A previous study managed to partially overcome such limitations by establishing a QD-LFIA method that was combined with image analysis for the detection of specific IgE to Der-p [36]. The detection limit for this assay was 0.2 IU/ml, thus representing an improvement over the 0.35 IU/ml limit of the more conventional systems. The system also produced semiquantitative data by utilizing a digital camera and ImageJ software. In the present study, we describe a new assay that achieves a further improvement in the detection limit, from 0.2 IU/ml to 0.093 IU/mL for Der-p, and to 0.087 IU/mL for Der-f. Moreover, our assay yielded quantitative results, and used a normal PFICD that was simpler to use than the image analysis software described in the earlier study. We also focused on two different mite allergens, Der-p and Der-f, so that we could establish two test lines in a single strip. While we were successful, further research is now needed to improve the sensitivity (96.7% for Der-p and 95.5% for Der-f) and specificity (87.2% for Der-p and 85.3% for Der-f) of the system. We prefer to use QD nanobeads for antibody conjugation; we do this because the ratio of QD-to-antibody can be significantly increased by the encapsulation of many QDs in one nanobead, thus leading to increased sensitivity for the QD–antibody conjugates. We tested two different aperture sizes (15 μm and 8 μm), as different aperture sizes show different flow speeds. A high flow speed would reduce sensitivity, while a low flow speed would increase the risk of false-positive data. We found that a low flow speed worked better. We also investigated the optimal reaction conditions, including immobilization concentration, pH, temperature, and electrolytes. We diluted allergens to 0.5, 1.0, 1.5, and 2.0 mg/mL (see ESM Fig. S2), and selected a dilution of 1.5 mg/ml for further analysis, because this concentration showed the best linear correlation with fluorescence intensity.
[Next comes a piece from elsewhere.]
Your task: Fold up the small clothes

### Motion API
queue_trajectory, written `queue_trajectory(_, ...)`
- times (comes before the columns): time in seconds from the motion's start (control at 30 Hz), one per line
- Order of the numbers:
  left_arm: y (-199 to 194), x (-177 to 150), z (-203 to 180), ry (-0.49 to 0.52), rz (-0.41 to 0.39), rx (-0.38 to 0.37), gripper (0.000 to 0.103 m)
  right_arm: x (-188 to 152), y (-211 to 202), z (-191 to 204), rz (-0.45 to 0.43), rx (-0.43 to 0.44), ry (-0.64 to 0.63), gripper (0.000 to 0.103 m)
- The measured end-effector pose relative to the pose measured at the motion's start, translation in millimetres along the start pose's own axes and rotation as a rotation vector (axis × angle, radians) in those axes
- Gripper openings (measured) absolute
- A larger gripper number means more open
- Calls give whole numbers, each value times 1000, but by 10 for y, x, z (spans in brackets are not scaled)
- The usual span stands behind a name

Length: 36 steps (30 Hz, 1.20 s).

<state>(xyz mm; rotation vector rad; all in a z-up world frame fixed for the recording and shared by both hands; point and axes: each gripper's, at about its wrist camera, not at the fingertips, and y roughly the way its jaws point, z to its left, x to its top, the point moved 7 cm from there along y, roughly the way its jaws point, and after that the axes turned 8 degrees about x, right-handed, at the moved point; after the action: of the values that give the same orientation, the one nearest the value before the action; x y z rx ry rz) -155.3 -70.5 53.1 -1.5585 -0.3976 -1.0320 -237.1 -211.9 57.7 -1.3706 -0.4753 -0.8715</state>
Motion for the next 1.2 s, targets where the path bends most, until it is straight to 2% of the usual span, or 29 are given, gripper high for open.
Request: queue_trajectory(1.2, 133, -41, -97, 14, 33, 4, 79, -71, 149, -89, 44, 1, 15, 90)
We tested three types of buffer solution (see ESM Fig. S3) in order to optimize activity and stability upon allergen dilution. We also tested three types of anti-human IgE (see ESM Fig. S4) in order to optimize activity and specificity. We chose goat anti-chicken IgY as the control line to reduce possible cross-reactions in the presence of IgE. Collectively, this approach led to the optimization of methods and materials to achieve the most reliable, sensitive, and quantitative results.

Our research showed that the new QD-LFIA provides a qualitative “yes/no” answer by the naked eye, but also precise quantitative results generated from a normal PFICD. This QD-LFIA platform could be applied not only in hospitals, but also in the home or pharmacy; the technology would therefore suit different people with different needs. However, samples that were positive for other allergens, such as artemisia or milk, are too rare to collect in our area. These could be included in future large-scale studies that aim to evaluate the QD-LFIA platform for other allergens. We also believe that this QD-LFIA strategy could be employed to assay samples of whole blood (or even nasal mucus), and therefore provide a fast, efficient, and accurate system for the future.

Conclusions

We aimed to develop a convenient and sensitive strategy for detecting specific IgE in serum. We successfully established a QD-LFIA system that was simple to use and provided sensitive quantitative results in detecting specific IgE to Der-p and Der-f allergens in serum samples, with remarkably low detection limits and high levels of both sensitivity and specificity. This platform could be applied to detect other allergens and with other sample sources in the future, and could therefore transform the diagnosis of AR.